Question about code from The Little Elixir & OTP Guidebook

voger · February 6, 2017, 11:10pm

I apologize in advance if this is not the proper place to ask questions about code from books but I don’t know where else to ask and I believe a lot of people here have read it and will be familiar with the code. If there is a more appropriate place please point me there.

Here is the question:

In chapter 6 the author creates a worker supervisor with this code

def init({m, f, a} = x) do
	worker_opts = [restart: :permanent,
								 function: f]
	children = [worker(m, a, worker_opts)]

	opts = [strategy: :simple_one_for_one,
					max_restarts: 5,
					max_seconds: 5
	]

	supervise(children, opts)
end

and in chapter 7 he creates a handle_info function in the server.ex and sets the server to :trap_exit, true

def handle_info({:EXIT, pid, _reason}, state = %{monitors: monitors, workers: workers, worker_sup: worker_sup}) do
    case :ets.lookup(monitors, pid) do
      [{pid, ref}] ->
        true = Process.demonitor(ref)
        true = :ets.delete(monitors, pid)
        new_state = %{state | workers: [new_worker(worker_sup)|workers]}
        {:noreply, new_state}

      [] ->
        {:noreply, state}
    end
    {:noreply, state}
  end

 defp new_worker(sup) do
   {:ok, worker} = Supervisor.start_child(sup, [[]])
   Process.link(worker)
   worker
 end

I don’t understand why we need to create a new worker process in this line in handle_info

new_state = %{state | workers: [new_worker(worker_sup)|workers]}

Since the worker has a restart: :permanent option and the supervisor has a strategy: simple_one_for_one the crashed worker will restart anyway. Why do we need a call to Supervisor.start_child(sup, [[]])

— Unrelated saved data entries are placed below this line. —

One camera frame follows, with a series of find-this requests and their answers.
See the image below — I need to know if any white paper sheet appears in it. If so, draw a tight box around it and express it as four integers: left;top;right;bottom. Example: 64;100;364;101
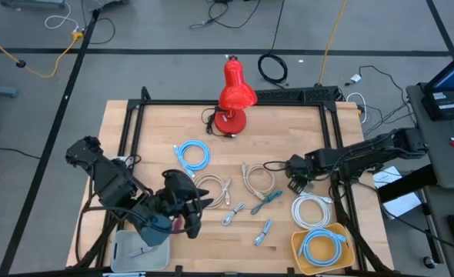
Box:
372;165;422;220

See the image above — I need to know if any black perforated tray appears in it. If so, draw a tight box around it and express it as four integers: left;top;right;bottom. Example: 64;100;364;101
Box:
255;85;342;104

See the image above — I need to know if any grey desk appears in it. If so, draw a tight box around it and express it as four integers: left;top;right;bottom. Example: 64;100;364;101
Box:
406;82;454;189

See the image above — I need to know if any red desk lamp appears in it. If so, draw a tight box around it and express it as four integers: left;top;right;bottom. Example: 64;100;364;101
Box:
213;55;259;135

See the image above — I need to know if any black docking box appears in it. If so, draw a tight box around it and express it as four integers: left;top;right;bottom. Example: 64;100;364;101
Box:
421;91;454;121

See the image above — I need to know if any teal braided cable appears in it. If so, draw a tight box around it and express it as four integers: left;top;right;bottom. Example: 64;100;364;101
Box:
249;190;284;215

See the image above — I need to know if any grey plastic bin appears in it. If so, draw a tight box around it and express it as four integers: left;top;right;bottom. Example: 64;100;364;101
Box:
110;229;172;273

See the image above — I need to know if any white floor cable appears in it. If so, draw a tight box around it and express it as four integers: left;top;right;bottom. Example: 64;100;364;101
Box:
346;92;368;125

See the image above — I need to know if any black desk beam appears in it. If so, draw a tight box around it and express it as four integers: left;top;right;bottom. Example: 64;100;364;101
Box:
376;165;436;203

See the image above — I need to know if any yellow hanging power cord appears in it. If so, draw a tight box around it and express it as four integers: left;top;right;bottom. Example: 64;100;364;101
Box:
318;0;347;86

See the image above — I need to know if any yellow floor extension cord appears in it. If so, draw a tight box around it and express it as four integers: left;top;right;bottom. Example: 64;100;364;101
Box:
0;29;85;79

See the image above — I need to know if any beige cable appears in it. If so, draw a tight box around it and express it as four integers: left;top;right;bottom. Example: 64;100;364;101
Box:
194;173;232;211
241;162;277;201

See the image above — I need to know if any light blue cable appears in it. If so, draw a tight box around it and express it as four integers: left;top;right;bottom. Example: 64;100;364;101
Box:
172;139;212;178
298;227;347;268

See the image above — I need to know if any yellow plastic bin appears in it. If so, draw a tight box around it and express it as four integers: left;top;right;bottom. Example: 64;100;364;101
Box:
290;222;356;276

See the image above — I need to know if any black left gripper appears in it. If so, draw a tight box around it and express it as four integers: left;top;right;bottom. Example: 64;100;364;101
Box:
140;169;215;247

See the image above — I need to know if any black metal table frame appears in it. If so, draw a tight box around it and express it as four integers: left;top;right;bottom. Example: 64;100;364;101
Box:
67;86;396;276

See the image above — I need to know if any thin white cable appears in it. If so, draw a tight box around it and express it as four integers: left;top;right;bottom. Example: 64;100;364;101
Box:
126;245;159;258

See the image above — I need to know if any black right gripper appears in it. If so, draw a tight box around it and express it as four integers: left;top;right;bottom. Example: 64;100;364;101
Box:
286;153;316;195

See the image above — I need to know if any black hanging power cord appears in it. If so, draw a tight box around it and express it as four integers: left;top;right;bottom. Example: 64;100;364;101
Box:
257;0;289;85

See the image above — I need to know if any black lamp cord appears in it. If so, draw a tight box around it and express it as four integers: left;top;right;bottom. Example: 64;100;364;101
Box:
201;106;235;139

Let’s say we start with 5 workers. We crash one. Because of strategy: simple_one_for_one we get a new worker. Then we call Supervisor.start_child(sup, [[]]). Wouldn’t this give us a 6th worker? I know it doesn’t but why?

A theory I have is: because of the handle_info(:EXIT, ... the server is first to handle the crash, before the supervisor has a chance to do anything. When it comes the supervisor’s turn, it sees that it still monitors 5 workers so it’s all good.

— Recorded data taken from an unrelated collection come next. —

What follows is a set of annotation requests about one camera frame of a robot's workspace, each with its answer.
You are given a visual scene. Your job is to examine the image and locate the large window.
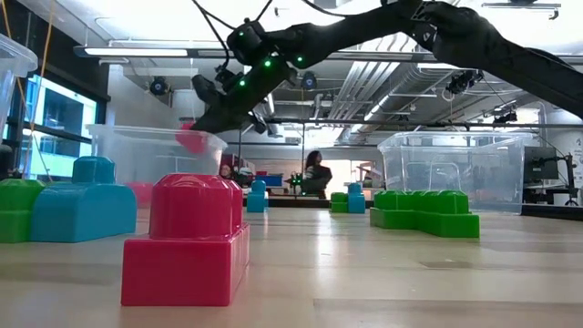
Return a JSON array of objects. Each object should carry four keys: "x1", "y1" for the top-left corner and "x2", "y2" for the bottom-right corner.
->
[{"x1": 22, "y1": 75, "x2": 98, "y2": 182}]

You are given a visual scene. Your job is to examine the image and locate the black computer monitor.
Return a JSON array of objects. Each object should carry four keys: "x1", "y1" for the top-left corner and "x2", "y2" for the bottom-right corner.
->
[{"x1": 522, "y1": 145, "x2": 560, "y2": 184}]

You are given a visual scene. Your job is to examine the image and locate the grey overhead camera bracket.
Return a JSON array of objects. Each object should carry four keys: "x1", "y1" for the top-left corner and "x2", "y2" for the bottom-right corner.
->
[{"x1": 481, "y1": 1, "x2": 562, "y2": 22}]

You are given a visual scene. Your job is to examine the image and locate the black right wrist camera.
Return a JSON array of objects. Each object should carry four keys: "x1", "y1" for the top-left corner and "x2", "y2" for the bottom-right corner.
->
[{"x1": 190, "y1": 67, "x2": 238, "y2": 108}]

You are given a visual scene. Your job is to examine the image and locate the black horizontal frame rail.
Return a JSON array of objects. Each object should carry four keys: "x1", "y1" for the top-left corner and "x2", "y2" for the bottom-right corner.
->
[{"x1": 266, "y1": 117, "x2": 583, "y2": 130}]

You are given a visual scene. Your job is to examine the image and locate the silver ventilation duct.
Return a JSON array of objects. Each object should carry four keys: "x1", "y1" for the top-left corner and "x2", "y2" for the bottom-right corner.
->
[{"x1": 336, "y1": 45, "x2": 438, "y2": 143}]

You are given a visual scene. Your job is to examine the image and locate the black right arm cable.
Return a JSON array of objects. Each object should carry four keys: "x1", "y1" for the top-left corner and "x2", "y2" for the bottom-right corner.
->
[{"x1": 189, "y1": 0, "x2": 275, "y2": 69}]

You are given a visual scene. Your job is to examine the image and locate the blue toy block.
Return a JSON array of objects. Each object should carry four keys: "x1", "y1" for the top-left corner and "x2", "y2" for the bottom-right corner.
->
[
  {"x1": 30, "y1": 155, "x2": 138, "y2": 244},
  {"x1": 346, "y1": 182, "x2": 367, "y2": 215},
  {"x1": 246, "y1": 179, "x2": 269, "y2": 214}
]

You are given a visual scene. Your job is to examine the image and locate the yellow hanging cord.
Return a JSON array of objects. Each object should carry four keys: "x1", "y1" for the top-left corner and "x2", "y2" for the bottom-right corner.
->
[{"x1": 20, "y1": 0, "x2": 56, "y2": 179}]

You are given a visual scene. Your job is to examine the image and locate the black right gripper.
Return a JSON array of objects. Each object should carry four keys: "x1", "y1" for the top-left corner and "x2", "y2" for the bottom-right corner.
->
[{"x1": 189, "y1": 56, "x2": 292, "y2": 136}]

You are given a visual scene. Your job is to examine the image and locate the clear plastic bin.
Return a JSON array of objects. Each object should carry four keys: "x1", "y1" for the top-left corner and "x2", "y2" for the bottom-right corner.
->
[
  {"x1": 85, "y1": 123, "x2": 229, "y2": 210},
  {"x1": 376, "y1": 130, "x2": 534, "y2": 215},
  {"x1": 0, "y1": 33, "x2": 39, "y2": 138}
]

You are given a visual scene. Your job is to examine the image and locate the black track light cluster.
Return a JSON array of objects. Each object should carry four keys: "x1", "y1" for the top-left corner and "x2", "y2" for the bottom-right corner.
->
[{"x1": 445, "y1": 67, "x2": 485, "y2": 96}]

UPDATE: I tried to set the restart options to restart: :temporary for the worker and this time no new process replaced the crashed process even though Supervisor.start_child is called. So my theory doesn’t hold.

UPDATE 2: I tried also returning simply{:noreply, state } (without %{state | workers: [new_worker(worker_sup)|workers]}) and the process still gets re spawned.

wfgilman · February 6, 2017, 11:35pm

I thought the :EXIT signal was for a process that exited safely, not a crash. In that case the supervisor wouldn’t restart the child. I thought :DOWN was for unexpected terminations and the supervisor would restart those processes.

voger · February 7, 2017, 1:00pm

:EXIT and :DOWN do not differentiate forced or normal exits but links and monitors. In that code :DOWN is used to monitor the client process. The one who requested one of our worker processes from the pool.